Start of Information shown
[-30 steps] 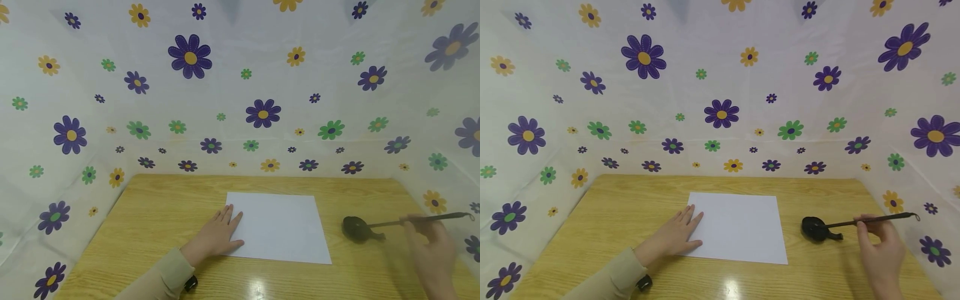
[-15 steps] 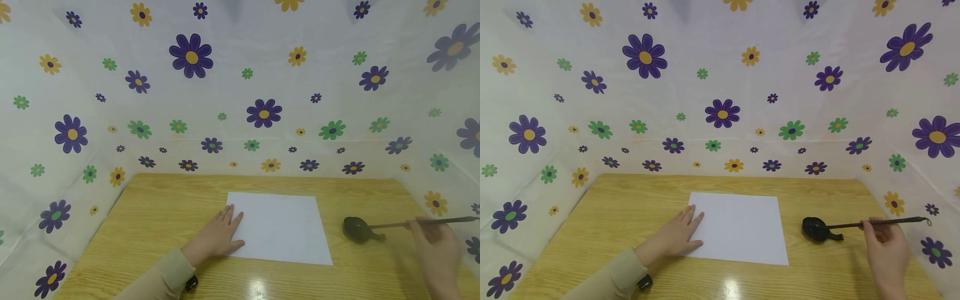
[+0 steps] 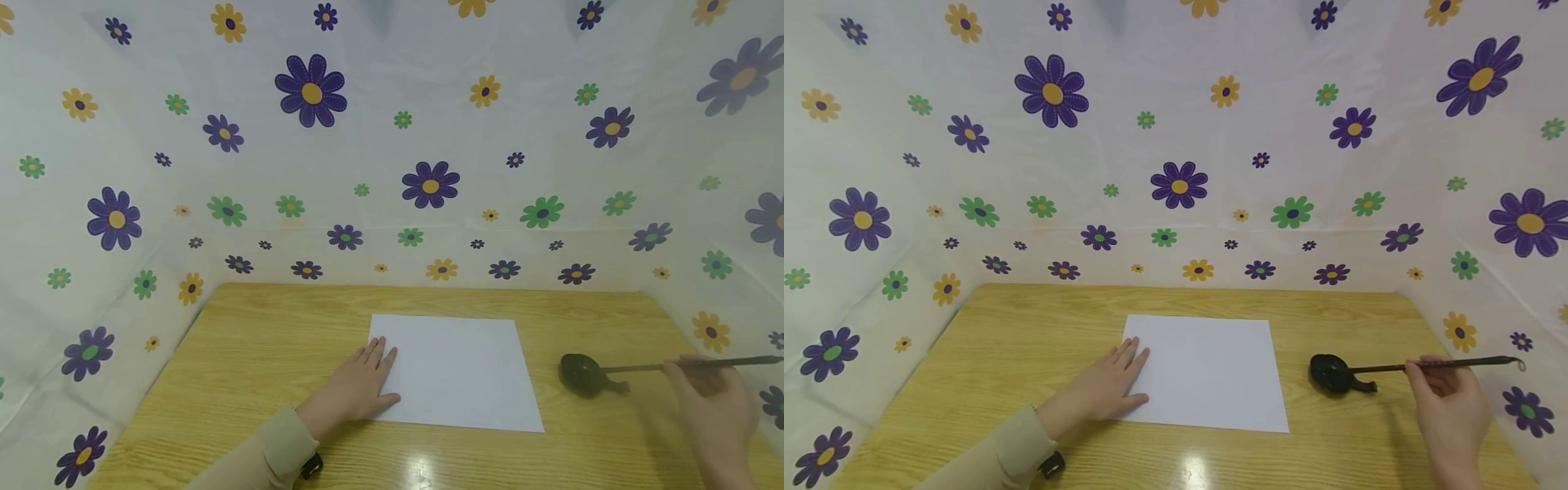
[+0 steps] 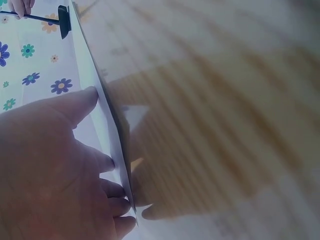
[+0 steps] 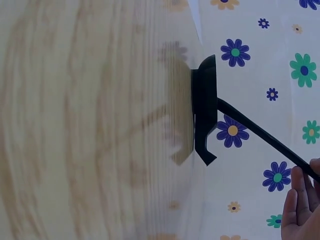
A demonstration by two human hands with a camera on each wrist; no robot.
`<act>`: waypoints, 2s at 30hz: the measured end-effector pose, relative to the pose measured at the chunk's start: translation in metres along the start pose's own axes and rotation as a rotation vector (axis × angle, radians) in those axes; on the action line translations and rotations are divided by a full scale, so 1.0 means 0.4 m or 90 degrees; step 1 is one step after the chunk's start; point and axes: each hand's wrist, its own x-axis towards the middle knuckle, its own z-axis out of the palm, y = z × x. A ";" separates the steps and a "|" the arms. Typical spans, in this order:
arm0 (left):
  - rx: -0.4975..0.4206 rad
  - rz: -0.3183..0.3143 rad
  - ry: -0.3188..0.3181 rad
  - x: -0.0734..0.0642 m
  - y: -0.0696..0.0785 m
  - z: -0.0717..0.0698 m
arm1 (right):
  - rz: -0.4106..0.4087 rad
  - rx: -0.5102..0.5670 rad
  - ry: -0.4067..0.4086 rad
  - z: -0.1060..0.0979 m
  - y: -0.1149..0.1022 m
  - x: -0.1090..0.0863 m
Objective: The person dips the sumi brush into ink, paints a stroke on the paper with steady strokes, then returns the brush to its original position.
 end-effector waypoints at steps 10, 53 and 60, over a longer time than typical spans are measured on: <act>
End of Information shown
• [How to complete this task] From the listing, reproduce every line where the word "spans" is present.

• [Response to the task]
`<act>`: waypoints, 2s at 30hz: the measured end-effector pose, relative to the pose measured at the chunk's start: translation in metres along the start pose's own axes and rotation as a rotation vector (axis × angle, radians) in those axes; on the action line translations and rotations are divided by a full scale, so 1.0 means 0.4 m or 90 degrees; step 1 is one step after the chunk's start; point and axes: each hand's wrist, its own x-axis towards the middle knuckle, its own z-axis out of the palm, y = z × x. A ";" separates the steps and a "|" the arms. Typical spans, in this order:
 end-effector waypoints at steps 10, 53 and 60, over a longer time than typical spans are measured on: <act>

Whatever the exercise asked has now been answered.